Scheduling, Affinity & Autoscaling

TL;DR

The scheduler places Pods on nodes based on resource requests, taints/tolerations, node selectors, affinity, topology spread, and volume constraints. Autoscaling adjusts replicas or node capacity, but it only works reliably when requests, probes, and disruption budgets are sane.

Scheduler Flow

Scheduling: filter eligible nodes, score them, then bind the Pod.

Requests, Limits, And QoS

CPU and memory requests drive scheduling. Limits drive runtime enforcement. Missing requests can cause bad placement, noisy neighbors, and poor autoscaling behavior.

yamlrequests-limits.yaml

resources:
  requests:
    cpu: 250m # Scheduler reserves this amount on a node.
    memory: 256Mi # Used for scheduling and QoS classification.
  limits:
    cpu: "1" # Container can be throttled above this.
    memory: 512Mi # Container can be OOMKilled above this.
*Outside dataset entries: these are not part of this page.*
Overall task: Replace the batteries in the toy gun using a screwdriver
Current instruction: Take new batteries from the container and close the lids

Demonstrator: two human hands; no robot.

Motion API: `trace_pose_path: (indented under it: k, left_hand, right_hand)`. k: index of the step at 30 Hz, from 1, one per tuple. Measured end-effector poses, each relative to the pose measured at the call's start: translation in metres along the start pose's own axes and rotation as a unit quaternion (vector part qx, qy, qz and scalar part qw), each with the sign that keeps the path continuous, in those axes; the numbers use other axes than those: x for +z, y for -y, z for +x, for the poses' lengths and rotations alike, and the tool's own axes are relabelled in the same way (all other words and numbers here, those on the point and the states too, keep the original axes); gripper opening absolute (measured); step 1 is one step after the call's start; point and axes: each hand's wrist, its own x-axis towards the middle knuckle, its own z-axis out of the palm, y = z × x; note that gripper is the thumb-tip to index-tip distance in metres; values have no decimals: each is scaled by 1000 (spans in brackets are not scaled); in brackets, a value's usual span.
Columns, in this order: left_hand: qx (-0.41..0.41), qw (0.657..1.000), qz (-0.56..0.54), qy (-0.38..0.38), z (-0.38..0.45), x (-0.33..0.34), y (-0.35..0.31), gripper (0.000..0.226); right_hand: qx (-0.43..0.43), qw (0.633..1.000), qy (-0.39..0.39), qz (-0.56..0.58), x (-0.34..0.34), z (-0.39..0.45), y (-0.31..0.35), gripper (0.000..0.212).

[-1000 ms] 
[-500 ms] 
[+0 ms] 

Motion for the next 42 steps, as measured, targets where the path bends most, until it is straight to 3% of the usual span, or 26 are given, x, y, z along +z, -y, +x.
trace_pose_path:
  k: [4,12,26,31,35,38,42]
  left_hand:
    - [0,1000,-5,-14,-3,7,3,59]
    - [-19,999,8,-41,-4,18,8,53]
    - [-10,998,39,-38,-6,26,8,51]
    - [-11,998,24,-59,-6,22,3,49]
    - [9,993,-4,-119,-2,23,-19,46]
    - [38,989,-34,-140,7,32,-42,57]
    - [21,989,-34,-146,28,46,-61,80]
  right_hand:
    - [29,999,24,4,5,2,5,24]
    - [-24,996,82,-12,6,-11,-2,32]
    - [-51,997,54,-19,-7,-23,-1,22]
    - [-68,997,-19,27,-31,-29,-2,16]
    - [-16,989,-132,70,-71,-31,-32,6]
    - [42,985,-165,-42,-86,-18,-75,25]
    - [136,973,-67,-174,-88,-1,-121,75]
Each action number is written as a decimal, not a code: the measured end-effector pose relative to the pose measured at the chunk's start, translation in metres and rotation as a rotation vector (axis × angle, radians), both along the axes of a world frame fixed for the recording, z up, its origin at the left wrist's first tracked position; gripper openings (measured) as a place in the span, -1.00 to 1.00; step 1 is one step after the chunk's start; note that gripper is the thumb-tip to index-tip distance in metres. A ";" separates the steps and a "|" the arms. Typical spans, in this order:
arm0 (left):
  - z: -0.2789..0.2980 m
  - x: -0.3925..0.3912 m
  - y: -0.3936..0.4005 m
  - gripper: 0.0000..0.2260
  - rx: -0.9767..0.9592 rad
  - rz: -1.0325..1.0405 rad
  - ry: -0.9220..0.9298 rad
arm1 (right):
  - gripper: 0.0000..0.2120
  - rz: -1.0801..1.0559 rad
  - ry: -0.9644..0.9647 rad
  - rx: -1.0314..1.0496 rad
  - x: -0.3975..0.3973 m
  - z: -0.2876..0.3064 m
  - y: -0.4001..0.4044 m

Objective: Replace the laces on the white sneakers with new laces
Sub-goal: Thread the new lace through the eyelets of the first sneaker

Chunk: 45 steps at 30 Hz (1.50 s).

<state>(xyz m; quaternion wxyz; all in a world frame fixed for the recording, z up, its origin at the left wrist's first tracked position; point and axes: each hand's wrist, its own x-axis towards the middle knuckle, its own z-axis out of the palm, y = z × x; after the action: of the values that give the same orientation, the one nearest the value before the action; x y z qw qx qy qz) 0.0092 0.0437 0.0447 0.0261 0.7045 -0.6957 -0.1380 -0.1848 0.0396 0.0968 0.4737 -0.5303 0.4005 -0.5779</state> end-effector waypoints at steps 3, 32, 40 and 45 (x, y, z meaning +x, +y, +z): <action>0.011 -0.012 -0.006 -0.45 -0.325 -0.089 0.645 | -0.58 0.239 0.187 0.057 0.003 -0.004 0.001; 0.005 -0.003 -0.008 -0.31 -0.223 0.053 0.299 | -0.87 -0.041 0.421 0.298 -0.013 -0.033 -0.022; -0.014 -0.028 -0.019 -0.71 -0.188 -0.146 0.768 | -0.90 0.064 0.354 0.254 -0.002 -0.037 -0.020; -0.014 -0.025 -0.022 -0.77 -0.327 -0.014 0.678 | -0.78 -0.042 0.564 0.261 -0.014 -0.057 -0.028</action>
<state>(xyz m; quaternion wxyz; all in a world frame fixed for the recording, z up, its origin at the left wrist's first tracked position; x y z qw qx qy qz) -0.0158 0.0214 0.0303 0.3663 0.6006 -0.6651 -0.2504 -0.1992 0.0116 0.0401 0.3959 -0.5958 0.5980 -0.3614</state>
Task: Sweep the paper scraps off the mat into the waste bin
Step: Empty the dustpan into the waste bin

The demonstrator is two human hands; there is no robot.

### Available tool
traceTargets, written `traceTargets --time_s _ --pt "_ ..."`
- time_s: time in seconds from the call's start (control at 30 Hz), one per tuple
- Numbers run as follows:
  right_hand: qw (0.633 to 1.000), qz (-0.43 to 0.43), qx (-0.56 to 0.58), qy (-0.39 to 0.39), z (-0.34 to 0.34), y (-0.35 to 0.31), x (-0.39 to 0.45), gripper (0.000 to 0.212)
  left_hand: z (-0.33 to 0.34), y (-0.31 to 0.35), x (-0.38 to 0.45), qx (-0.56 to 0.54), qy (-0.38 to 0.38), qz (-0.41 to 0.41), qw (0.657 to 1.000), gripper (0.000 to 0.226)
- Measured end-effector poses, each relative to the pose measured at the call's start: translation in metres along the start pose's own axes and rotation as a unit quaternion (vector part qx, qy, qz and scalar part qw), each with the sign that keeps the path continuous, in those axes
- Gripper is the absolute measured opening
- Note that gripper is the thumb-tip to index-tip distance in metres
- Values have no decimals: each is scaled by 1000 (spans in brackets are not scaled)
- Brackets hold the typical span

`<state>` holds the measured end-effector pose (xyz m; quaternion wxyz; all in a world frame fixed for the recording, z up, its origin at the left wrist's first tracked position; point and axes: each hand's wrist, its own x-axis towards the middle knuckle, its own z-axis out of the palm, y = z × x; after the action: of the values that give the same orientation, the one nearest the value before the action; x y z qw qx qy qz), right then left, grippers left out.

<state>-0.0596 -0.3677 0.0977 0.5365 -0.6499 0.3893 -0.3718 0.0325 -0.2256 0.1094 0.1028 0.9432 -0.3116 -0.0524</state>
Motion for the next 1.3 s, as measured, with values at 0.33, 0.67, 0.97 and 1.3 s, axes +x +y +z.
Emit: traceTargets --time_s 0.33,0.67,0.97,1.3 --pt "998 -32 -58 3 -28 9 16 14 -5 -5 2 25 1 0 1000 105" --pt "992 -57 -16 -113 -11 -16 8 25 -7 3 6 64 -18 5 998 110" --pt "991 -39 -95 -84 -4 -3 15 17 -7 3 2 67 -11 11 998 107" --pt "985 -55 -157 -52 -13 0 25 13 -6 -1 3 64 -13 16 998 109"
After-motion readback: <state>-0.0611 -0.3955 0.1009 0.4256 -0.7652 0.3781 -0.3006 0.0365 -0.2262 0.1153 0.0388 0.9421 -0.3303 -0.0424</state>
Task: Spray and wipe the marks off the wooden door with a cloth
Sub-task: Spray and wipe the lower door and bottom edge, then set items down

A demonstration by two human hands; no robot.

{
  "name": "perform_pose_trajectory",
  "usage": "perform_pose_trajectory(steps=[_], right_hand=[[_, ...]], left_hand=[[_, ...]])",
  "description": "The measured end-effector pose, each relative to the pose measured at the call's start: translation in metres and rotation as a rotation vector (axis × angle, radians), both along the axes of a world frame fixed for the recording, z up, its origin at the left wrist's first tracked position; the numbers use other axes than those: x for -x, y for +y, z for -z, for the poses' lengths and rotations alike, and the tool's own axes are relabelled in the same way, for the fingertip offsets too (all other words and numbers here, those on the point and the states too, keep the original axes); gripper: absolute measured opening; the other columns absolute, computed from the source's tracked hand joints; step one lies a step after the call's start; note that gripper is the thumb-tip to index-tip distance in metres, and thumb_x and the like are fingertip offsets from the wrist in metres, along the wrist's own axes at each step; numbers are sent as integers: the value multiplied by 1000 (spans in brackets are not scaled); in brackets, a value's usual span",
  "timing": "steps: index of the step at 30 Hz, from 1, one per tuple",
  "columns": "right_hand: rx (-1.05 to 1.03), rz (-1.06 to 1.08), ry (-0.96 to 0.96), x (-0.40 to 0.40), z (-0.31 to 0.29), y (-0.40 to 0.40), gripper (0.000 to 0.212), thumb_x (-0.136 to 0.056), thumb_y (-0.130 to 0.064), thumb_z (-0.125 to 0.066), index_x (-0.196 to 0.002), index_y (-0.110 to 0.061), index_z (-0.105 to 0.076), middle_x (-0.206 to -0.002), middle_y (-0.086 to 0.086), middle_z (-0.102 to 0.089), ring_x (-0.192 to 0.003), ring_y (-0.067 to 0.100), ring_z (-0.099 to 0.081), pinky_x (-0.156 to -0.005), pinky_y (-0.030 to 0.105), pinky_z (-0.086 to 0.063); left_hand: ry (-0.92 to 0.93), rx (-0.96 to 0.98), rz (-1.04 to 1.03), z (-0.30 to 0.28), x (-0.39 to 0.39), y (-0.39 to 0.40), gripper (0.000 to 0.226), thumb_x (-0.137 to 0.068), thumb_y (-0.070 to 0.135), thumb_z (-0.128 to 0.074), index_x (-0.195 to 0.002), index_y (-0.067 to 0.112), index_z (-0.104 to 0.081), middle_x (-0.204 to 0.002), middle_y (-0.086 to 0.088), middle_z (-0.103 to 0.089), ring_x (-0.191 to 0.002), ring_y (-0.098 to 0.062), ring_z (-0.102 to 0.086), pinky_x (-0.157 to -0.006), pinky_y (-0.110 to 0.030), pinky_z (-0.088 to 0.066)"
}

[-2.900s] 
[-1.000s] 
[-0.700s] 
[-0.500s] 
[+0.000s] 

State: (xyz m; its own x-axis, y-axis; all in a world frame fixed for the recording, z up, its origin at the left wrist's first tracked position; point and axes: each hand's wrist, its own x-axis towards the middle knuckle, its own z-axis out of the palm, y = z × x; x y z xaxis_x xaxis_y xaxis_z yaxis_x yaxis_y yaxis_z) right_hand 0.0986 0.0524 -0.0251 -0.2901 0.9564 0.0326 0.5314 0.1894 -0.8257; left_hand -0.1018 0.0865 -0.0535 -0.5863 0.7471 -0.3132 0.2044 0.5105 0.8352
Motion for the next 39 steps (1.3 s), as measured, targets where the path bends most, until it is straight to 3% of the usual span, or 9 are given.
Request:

QoS Class	When	Eviction Priority
Guaranteed	Every container has equal CPU/memory request and limit.	Most protected.
Burstable	At least one request/limit set, but not all equal.	Middle.
BestEffort	No requests or limits.	Evicted first.

Node Selection

yamlnode-selector-affinity.yaml

spec:
  nodeSelector:
    nodepool: apps # Simple hard requirement: node must have this label.
  affinity:
    nodeAffinity:
      requiredDuringSchedulingIgnoredDuringExecution:
        nodeSelectorTerms:
          - matchExpressions:
              - key: topology.kubernetes.io/zone
                operator: In
                values: ["us-east-1a", "us-east-1b"] # Hard zone constraint.
      preferredDuringSchedulingIgnoredDuringExecution:
        - weight: 50
          preference:
            matchExpressions:
              - key: instance-type
                operator: In
                values: ["m6i.large"] # Soft preference.

Taints And Tolerations

Taints repel Pods from nodes. Tolerations allow Pods to run on tainted nodes; they do not force placement by themselves.

bashtaints.sh

# Add a NoSchedule taint to reserve a node for special workloads.
kubectl taint nodes <node-name> dedicated=gpu:NoSchedule

# Remove the taint.
kubectl taint nodes <node-name> dedicated=gpu:NoSchedule-

# Show node taints.
kubectl describe node <node-name> | grep -i taints

Effect	Scheduler	Already running Pods
NoSchedule	Hard block without matching toleration.	Unaffected unless eviction.
PreferNoSchedule	Soft avoid; scheduler may still pick node under pressure.	Unaffected.
NoExecute	Blocks new Pods lacking toleration.	Taint-based eviction after `tolerationSeconds` if set.

yamltoleration.yaml

tolerations:
  - key: dedicated
    operator: Equal
    value: gpu
    effect: NoSchedule # Allows scheduling onto nodes with dedicated=gpu:NoSchedule.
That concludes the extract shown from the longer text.